Cranky Teacher’s post reminded me to check in on the teacher contract negotiations, and I can attest to the accuracy of his statement (not that I ever doubted it).
The school district did, earlier this month, present salary cuts and reduced “prep” time for teachers as one way to cut the budget by $23 million, said OUSD spokesman Troy Flint. And, I should note, the three-year budget projections presented last week by CFO Leon Glaster included no changes to the salary schedule.
That’s a far cry from the 20 percent raises proposed by the teacher’s union. Here’s an excerpt from bargaining update sent out to teachers late last week:
The SA team presented its proposal including these blockbusters:
• “Rolling back” salaries and possibly freezing positions on the salary schedule.
• Allowing site administrators at secondary schools the “flexibility” to assign teachers six teaching periods per day—a 20% increase in workload
• Providing elementary teachers with only one—unstaffed—prep per week, and eliminating staffed prep.
School board members appear to differ on the role they should play in these inevitably tense negotiations. President David Kakishiba says that once the board regains authority over staffing (probably in early April, when an agreement with the state superintendent is signed), it has the responsibility to “get in there and engage.”

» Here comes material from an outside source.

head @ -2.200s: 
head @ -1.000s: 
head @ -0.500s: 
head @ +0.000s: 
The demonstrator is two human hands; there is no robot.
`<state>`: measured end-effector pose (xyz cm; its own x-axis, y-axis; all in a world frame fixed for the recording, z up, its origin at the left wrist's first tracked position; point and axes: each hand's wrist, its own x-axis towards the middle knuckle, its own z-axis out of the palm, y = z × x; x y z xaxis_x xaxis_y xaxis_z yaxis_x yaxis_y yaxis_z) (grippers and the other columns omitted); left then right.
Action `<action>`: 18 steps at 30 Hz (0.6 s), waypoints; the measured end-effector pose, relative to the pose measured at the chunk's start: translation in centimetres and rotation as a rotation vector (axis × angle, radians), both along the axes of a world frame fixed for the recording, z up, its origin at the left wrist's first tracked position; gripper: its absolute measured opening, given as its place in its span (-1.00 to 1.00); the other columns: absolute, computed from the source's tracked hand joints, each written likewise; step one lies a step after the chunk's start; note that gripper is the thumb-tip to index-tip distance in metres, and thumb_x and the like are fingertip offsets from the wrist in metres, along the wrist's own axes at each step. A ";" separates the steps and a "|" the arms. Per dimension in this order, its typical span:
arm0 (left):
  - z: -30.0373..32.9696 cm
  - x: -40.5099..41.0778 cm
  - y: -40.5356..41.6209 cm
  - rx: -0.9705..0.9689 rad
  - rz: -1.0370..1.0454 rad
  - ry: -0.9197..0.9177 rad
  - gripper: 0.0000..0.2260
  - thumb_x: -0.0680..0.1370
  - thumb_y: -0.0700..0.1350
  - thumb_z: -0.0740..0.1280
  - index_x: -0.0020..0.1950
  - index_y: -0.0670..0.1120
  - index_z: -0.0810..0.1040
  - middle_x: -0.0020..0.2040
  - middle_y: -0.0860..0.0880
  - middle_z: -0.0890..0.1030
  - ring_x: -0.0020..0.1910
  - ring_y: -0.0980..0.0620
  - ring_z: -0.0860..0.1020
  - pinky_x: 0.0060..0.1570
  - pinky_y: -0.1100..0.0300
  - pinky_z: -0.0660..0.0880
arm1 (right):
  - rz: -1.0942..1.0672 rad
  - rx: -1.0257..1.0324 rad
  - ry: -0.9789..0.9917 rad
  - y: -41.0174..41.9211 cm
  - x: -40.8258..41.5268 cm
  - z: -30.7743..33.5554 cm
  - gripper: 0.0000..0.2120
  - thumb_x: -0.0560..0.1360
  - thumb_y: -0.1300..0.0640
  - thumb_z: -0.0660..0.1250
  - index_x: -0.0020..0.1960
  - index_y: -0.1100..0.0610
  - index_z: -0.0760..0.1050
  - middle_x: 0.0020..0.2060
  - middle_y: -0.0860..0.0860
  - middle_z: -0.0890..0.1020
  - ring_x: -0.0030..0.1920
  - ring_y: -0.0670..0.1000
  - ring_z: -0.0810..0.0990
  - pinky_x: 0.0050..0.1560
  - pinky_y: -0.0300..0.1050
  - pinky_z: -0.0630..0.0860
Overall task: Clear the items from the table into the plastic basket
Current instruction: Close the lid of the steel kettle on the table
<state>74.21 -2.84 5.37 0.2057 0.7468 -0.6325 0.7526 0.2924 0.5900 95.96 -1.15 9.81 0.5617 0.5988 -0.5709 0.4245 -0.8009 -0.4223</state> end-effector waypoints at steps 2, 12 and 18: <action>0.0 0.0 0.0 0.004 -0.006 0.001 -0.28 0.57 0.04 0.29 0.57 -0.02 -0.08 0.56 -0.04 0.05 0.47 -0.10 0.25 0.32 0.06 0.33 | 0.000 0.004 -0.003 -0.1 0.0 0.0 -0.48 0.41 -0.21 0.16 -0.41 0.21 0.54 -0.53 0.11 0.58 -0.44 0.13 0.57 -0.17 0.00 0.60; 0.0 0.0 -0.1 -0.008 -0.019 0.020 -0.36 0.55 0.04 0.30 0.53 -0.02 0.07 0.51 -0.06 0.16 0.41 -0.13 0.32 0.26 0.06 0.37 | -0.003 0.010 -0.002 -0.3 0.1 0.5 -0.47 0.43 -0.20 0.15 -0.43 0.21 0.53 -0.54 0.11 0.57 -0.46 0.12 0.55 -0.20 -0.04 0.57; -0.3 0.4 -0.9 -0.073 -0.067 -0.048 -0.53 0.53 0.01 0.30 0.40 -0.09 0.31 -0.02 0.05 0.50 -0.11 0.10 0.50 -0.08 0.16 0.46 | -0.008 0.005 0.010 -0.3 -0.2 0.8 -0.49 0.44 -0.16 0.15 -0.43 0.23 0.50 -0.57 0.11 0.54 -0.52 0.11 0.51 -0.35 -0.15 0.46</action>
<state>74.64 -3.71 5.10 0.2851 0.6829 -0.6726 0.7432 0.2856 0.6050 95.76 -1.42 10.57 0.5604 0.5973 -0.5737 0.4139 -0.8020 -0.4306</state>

“I don’t want the state to negotiate a third contract. That’s ridiculous,” Kakishiba said.
Noel Gallo, on the other hand, says he wants little to do with the bargaining. “For us to walk into a contentious negotiation — considering the financial condition the district is in and the budget cuts, and considering what we don’t know — would be the absolute wrong thing to do.”
Interestingly enough, union leadership — who have clamored for “local control” at every other turn — seem to want the board to stay out of it, as well.
“We are taking the approach that we’re negotiating with the state,” said Betty Olson-Jones, president of the Oakland teacher’s union.